Утба смотрел и смеялся: шутка судьбы оказалась удачной! Вот бой, и вот он, хург — вне боя! Не смешно ли? А если вступать, если решиться отвести душу — на чьей стороне? И что скажет шах-побратим: одобрит ли выбор своего пса? осудит? промолчит?
Побратимом Утба называл кабирского шаха только в мыслях, ни разу не дав волю языку.
И если бы Утба был поэтом… нет, не так. Если бы некий мудрец разъяснил веселому хургу, что даже мысленно приблизиться к владыке столь дерзким образом — кощунство, достойное кары!.. Увы, Утба не был поэтом, мудрецов поблизости тоже не наблюдалось, и «небоглазый» хург раздумал терзаться выбором.
Он знал: неизбежность приходит сама, выбирай не выбирай.
— Она из-за кустов вывернулась. Я сперва и не признал-то: вся в крови, поди разбери, своя кровь, чужая? — и тюк волочит. Здоровенный такой тюк, мне и не поднять. А следом гургасар и двое этих… у которых кони… только пешие.

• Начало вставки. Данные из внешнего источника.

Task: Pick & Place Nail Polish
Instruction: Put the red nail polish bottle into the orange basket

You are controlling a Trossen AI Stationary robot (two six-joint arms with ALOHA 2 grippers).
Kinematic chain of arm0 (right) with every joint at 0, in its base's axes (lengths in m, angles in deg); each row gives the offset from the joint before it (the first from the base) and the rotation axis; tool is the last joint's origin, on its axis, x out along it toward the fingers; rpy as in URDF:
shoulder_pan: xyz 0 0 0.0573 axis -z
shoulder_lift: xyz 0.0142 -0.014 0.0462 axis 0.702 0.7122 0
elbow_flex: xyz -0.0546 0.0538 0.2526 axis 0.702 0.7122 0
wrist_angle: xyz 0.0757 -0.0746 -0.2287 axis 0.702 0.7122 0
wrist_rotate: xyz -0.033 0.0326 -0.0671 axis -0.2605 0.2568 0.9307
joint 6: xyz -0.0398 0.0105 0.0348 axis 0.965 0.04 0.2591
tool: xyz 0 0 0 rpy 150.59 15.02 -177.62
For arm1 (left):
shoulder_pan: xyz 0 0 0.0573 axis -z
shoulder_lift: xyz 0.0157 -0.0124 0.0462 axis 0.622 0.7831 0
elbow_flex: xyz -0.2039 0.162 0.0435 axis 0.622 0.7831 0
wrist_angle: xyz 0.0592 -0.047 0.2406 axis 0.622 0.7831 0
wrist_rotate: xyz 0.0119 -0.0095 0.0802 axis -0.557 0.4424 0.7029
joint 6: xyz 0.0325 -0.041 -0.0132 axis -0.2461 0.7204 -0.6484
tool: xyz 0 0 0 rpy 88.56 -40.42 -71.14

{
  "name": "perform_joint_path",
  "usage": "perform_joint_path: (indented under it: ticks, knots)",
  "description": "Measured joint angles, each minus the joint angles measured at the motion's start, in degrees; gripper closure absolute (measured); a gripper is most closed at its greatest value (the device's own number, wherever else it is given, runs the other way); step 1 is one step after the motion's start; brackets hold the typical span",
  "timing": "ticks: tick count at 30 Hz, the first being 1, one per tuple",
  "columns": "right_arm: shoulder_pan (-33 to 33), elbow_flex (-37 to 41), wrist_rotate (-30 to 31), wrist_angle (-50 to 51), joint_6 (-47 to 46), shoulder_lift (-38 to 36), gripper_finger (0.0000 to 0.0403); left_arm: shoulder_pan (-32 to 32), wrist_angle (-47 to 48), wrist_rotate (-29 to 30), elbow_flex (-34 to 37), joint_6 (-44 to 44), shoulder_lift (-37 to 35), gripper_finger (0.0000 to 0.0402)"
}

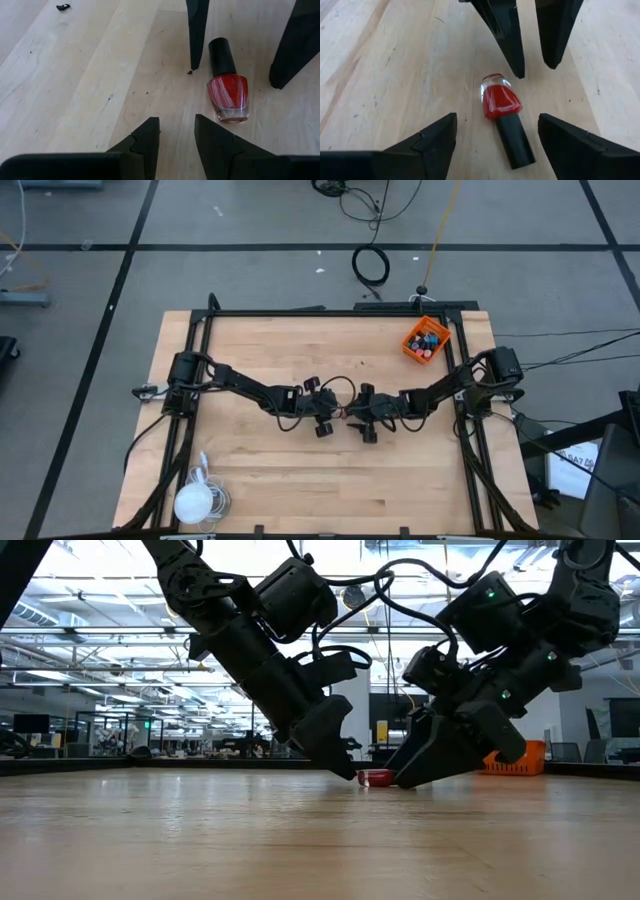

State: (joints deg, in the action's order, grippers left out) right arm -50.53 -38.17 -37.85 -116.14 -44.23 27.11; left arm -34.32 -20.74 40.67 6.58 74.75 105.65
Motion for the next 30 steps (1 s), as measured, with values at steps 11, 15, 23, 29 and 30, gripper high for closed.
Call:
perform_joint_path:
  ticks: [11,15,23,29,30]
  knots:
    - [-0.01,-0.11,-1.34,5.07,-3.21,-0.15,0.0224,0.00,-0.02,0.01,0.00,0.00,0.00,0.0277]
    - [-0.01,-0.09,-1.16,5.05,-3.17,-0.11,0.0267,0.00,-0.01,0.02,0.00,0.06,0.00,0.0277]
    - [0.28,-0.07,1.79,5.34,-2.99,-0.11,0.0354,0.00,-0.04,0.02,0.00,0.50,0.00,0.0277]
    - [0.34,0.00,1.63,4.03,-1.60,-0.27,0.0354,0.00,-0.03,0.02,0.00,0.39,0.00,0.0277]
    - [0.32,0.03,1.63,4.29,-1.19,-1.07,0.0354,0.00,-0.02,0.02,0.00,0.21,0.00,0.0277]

Нахид-дэви задыхалась. Едва не сбив Утбу наземь, она проковыляла мимо, спотыкаясь, подволакивая ногу, задетую чьим-то мечом — но добычу из рук не выпустила.
Рыжая.
Та, за которой шах-побратим пошел в Мазандеран.
Своя.
Утба смотрел дальше уродства; и видел больше других, или меньше, или…
Впрочем, неважно.
Своя.
— Эй, хург, хватай ее! — хрипло выдохнул гургасар, замахиваясь копьем для броска. — Воровка дэвская, с-сучья…
— С-с-с? — осведомилась секира веселого хурга.

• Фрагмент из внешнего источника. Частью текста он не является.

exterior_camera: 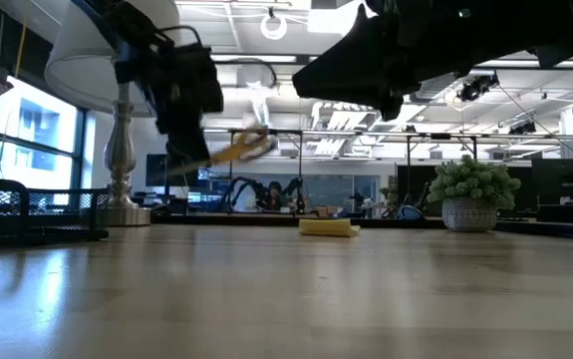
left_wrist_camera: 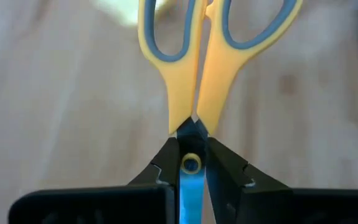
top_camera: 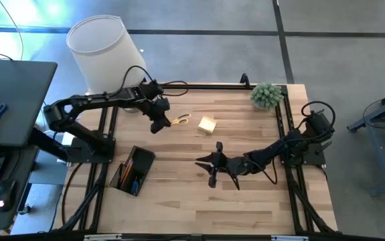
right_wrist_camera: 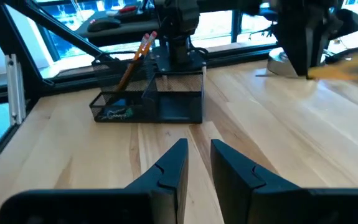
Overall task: Pick and place office supplies into organizer
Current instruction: Put the yellow scissors into the black desk organizer
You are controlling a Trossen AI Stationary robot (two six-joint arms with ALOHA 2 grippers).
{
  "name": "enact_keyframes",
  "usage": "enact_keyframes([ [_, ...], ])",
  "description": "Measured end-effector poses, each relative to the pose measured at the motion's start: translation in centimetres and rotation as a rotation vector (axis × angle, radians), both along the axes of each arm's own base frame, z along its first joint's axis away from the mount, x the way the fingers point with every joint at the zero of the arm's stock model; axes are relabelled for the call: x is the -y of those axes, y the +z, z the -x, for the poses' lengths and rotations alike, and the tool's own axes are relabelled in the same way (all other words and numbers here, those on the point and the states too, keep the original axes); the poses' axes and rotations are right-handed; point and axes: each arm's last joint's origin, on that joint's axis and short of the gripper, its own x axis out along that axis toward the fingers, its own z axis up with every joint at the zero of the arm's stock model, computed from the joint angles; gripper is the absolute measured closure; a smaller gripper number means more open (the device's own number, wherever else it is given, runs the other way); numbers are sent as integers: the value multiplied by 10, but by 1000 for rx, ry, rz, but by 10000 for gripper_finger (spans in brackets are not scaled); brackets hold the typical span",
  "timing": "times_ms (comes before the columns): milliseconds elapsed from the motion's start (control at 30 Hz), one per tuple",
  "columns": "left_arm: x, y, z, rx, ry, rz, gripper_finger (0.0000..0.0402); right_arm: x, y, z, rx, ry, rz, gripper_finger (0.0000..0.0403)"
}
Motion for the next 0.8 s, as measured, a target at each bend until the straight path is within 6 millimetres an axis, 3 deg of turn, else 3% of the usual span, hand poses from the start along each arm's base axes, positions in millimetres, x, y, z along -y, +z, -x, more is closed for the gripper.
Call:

К чести залетных воинов, они соображали быстро. Гургасар не успел еще упасть с раскроенным черепом, как две кривых альфанги заплясали вокруг убийцы. Им ответил страшный плеск Ар-Раффаль, и пока «Улыбка Вечности» делала свой выбор за хозяина, вторя его смеху радостным звоном — все это время рыжее чудовище стояло поодаль, дожидаясь исхода драки.

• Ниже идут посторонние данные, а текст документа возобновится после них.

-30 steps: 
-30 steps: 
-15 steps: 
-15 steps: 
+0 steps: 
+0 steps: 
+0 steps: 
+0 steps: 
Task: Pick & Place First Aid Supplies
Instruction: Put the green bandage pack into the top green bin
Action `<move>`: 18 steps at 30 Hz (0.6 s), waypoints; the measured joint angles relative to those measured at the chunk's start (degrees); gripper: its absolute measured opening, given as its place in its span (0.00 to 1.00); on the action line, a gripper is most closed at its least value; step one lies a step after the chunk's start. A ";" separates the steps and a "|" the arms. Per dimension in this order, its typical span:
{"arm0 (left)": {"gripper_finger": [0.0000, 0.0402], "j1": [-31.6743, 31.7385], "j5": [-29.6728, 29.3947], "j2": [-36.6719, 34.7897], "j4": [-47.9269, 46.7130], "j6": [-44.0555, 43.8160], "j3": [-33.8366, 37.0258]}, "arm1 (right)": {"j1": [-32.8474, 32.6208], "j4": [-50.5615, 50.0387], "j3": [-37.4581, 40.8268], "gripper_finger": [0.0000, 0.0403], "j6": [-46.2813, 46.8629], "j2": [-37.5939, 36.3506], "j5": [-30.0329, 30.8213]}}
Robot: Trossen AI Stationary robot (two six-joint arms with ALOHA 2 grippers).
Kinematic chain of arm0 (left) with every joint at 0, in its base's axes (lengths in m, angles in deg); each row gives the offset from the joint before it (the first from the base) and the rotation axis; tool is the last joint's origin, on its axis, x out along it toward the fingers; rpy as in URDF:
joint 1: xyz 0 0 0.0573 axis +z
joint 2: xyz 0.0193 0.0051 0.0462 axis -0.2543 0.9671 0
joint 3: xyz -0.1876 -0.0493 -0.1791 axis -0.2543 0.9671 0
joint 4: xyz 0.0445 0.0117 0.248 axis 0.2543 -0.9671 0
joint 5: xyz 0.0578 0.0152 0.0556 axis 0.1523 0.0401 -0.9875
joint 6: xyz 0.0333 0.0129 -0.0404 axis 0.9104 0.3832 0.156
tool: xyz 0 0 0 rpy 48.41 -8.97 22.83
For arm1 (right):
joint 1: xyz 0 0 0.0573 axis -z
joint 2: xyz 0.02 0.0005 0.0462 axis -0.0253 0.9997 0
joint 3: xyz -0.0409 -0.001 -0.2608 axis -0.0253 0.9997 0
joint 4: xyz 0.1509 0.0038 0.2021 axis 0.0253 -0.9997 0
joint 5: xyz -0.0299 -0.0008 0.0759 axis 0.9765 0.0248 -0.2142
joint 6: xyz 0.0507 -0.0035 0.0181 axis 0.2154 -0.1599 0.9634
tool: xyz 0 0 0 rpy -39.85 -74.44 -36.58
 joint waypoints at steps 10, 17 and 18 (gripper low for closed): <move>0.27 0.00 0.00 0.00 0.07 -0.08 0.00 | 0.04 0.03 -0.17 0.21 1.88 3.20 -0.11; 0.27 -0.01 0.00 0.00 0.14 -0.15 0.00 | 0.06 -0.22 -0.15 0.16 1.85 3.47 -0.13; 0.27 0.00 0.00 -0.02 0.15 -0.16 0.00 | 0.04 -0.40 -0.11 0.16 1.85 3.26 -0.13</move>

А потом Нахид удобней перехватила косматыми лапами тюк, вскинула воровскую добычу на холку и мотнула хургу головой — пошли, мол!
Утба бежал за ней, бежал по тропе, бежал вдоль гряды, похожей на спящего верблюда, бежал прямо в пропасть, на краю которой вдруг заварился колдовской кисель, маня неизвестностью — и все это время он смеялся.
В самом деле, не смешно ли…
* * *Абу-т-Тайиб подошел к хургу и взял его за плечи.
— В Коране сказано Аллахом о людях: «Пусть смеются мало и плачут много». Пророк Мухаммад (да будет мир над ним!) изрек: «Изобилие смеха убивает душу!» Святые мудрецы учили: «Пагубных последствий смеха много. Во-первых, он заставляет человека забыть о Боге; во-вторых, он превращает живую душу в мертвое тело; в-третьих, хохот есть великий грех; и в-четвертых, от смеха в чистых членах появляется нагноение». Мужи истины утверждали: «Кто, подобно безумцам, много смеется, обретет еще больше камней отчаянья!»